* **Records for this task**
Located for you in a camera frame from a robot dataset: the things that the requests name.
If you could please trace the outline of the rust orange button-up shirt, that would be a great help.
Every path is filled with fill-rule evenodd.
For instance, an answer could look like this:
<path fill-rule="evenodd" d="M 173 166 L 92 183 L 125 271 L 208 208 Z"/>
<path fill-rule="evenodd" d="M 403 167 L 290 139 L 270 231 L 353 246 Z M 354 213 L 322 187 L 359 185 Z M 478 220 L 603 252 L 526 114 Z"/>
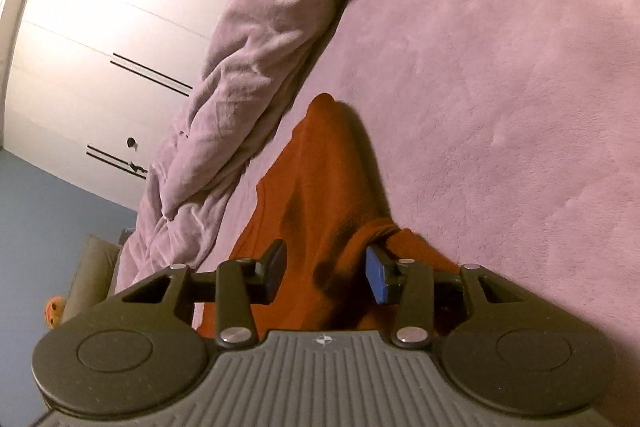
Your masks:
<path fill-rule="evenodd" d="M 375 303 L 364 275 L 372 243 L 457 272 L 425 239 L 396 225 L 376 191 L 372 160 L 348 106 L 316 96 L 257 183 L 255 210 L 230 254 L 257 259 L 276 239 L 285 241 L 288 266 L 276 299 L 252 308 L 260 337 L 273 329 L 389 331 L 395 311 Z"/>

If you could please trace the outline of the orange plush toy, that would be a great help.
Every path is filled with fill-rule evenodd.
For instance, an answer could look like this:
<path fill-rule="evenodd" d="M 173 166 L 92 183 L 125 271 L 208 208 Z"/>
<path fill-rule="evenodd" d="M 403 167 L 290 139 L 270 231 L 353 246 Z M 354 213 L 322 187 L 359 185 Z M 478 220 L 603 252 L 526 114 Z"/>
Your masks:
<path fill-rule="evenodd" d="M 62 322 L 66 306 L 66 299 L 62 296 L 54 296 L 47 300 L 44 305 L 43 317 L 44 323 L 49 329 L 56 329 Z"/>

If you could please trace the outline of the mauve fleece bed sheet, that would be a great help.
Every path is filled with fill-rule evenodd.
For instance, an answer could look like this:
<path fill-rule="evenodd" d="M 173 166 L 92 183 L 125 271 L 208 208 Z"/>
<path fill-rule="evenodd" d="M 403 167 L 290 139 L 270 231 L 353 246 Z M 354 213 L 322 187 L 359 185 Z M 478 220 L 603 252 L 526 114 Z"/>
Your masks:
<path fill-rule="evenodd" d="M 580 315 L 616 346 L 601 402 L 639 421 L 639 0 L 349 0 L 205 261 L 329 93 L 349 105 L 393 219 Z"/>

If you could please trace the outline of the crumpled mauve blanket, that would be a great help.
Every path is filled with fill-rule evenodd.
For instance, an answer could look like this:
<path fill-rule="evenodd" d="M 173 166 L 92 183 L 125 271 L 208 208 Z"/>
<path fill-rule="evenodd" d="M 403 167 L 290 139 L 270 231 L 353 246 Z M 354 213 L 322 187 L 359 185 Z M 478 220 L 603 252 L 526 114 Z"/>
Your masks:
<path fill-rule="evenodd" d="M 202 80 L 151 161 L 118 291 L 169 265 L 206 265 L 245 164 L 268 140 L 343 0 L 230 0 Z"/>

* **Description of the task**
Transcribe the listing in full and omit the pictures.

* **Response to the task**
Located for you in a camera frame from a robot dataset: the things that the requests name.
If you could please trace the outline of the rust orange button-up shirt, that would be a great help.
Every path is filled with fill-rule evenodd.
For instance, an answer could look like this:
<path fill-rule="evenodd" d="M 173 166 L 92 183 L 125 271 L 208 208 Z"/>
<path fill-rule="evenodd" d="M 403 167 L 290 139 L 270 231 L 353 246 Z M 354 213 L 322 187 L 359 185 Z M 478 220 L 603 252 L 526 114 Z"/>
Your masks:
<path fill-rule="evenodd" d="M 375 303 L 364 275 L 372 243 L 457 272 L 425 239 L 396 225 L 376 191 L 372 160 L 348 106 L 316 96 L 257 183 L 255 210 L 230 254 L 257 259 L 276 239 L 285 241 L 288 266 L 276 299 L 252 308 L 260 337 L 273 329 L 389 331 L 395 311 Z"/>

If you could please trace the outline of the orange plush toy, that would be a great help.
Every path is filled with fill-rule evenodd.
For instance, an answer could look like this:
<path fill-rule="evenodd" d="M 173 166 L 92 183 L 125 271 L 208 208 Z"/>
<path fill-rule="evenodd" d="M 403 167 L 290 139 L 270 231 L 353 246 Z M 354 213 L 322 187 L 359 185 Z M 478 220 L 603 252 L 526 114 Z"/>
Your masks:
<path fill-rule="evenodd" d="M 62 322 L 66 306 L 66 299 L 62 296 L 54 296 L 47 300 L 44 305 L 43 317 L 44 323 L 49 329 L 56 329 Z"/>

If you could please trace the outline of the mauve fleece bed sheet, that would be a great help.
Every path is filled with fill-rule evenodd.
For instance, an answer could look like this:
<path fill-rule="evenodd" d="M 173 166 L 92 183 L 125 271 L 208 208 Z"/>
<path fill-rule="evenodd" d="M 403 167 L 290 139 L 270 231 L 353 246 Z M 354 213 L 322 187 L 359 185 Z M 478 220 L 603 252 L 526 114 Z"/>
Your masks:
<path fill-rule="evenodd" d="M 580 315 L 616 346 L 601 402 L 639 421 L 639 0 L 349 0 L 205 261 L 329 93 L 349 105 L 393 219 Z"/>

If you could please trace the outline of the crumpled mauve blanket, that would be a great help.
Every path is filled with fill-rule evenodd.
For instance, an answer could look like this:
<path fill-rule="evenodd" d="M 173 166 L 92 183 L 125 271 L 208 208 Z"/>
<path fill-rule="evenodd" d="M 403 167 L 290 139 L 270 231 L 353 246 Z M 354 213 L 322 187 L 359 185 Z M 478 220 L 603 252 L 526 114 Z"/>
Your masks:
<path fill-rule="evenodd" d="M 202 80 L 151 161 L 118 291 L 169 265 L 206 265 L 245 164 L 268 140 L 343 0 L 230 0 Z"/>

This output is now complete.